Without any of the pictures, transcribe all the lines below exactly.

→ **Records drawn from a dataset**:

>>>>>

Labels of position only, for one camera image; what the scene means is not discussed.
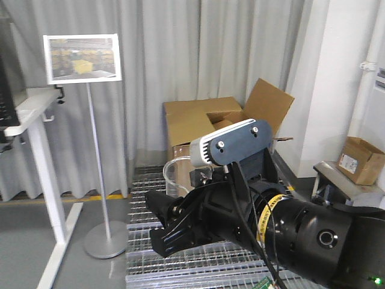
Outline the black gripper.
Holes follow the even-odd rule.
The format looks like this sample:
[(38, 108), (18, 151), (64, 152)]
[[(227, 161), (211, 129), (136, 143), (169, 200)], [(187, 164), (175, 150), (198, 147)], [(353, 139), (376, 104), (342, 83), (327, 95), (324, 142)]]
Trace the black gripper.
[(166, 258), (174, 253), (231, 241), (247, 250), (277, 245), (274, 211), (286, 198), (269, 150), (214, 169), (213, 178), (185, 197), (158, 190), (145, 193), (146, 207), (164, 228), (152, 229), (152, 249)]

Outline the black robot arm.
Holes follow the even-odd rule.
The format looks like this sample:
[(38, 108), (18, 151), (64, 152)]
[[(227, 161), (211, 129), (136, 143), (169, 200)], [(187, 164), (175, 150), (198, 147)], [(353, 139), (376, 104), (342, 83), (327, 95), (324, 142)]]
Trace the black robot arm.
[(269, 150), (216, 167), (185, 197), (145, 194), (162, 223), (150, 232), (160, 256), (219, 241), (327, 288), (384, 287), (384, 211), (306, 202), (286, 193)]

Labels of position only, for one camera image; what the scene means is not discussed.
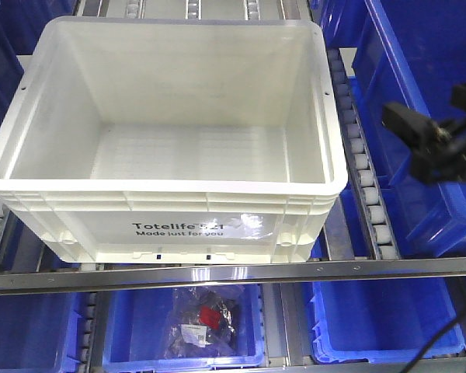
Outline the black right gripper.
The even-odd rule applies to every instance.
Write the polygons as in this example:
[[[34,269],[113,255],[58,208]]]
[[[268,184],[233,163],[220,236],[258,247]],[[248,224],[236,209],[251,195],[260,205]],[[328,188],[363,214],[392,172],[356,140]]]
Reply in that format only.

<<<<<

→ **RESULT OF THIS TASK**:
Labels of position only, for one camera image; what the scene means is not discussed.
Outline the black gripper.
Holes follow the even-odd rule.
The format looks like this sample:
[(38, 108), (18, 151), (64, 152)]
[[(227, 161), (211, 129), (136, 143), (169, 200)], [(187, 164), (175, 150), (198, 147)], [(353, 139), (376, 104), (342, 83), (327, 95), (324, 142)]]
Trace the black gripper.
[(166, 258), (174, 253), (231, 241), (247, 250), (277, 245), (274, 211), (286, 198), (269, 150), (214, 169), (213, 178), (185, 197), (158, 190), (145, 193), (146, 207), (164, 228), (152, 229), (152, 249)]

Outline the black robot arm.
Holes follow the even-odd rule.
The format looks like this sample:
[(38, 108), (18, 151), (64, 152)]
[[(227, 161), (211, 129), (136, 143), (169, 200)], [(187, 164), (175, 150), (198, 147)], [(353, 139), (376, 104), (342, 83), (327, 95), (324, 142)]]
Trace the black robot arm.
[(269, 150), (216, 167), (185, 197), (145, 194), (162, 223), (150, 232), (160, 256), (219, 241), (327, 288), (384, 287), (384, 211), (306, 202), (286, 193)]

Labels of position only, for one camera image; what the scene means is not discussed.
Outline the black right gripper.
The even-odd rule applies to every instance.
Write the polygons as in this example:
[[[34,269],[113,255],[58,208]]]
[[[268,184],[233,163],[220,236],[258,247]],[[248,224],[236,209],[251,195],[260,205]],[[328,188],[363,214],[392,172],[356,140]]]
Reply in that format only.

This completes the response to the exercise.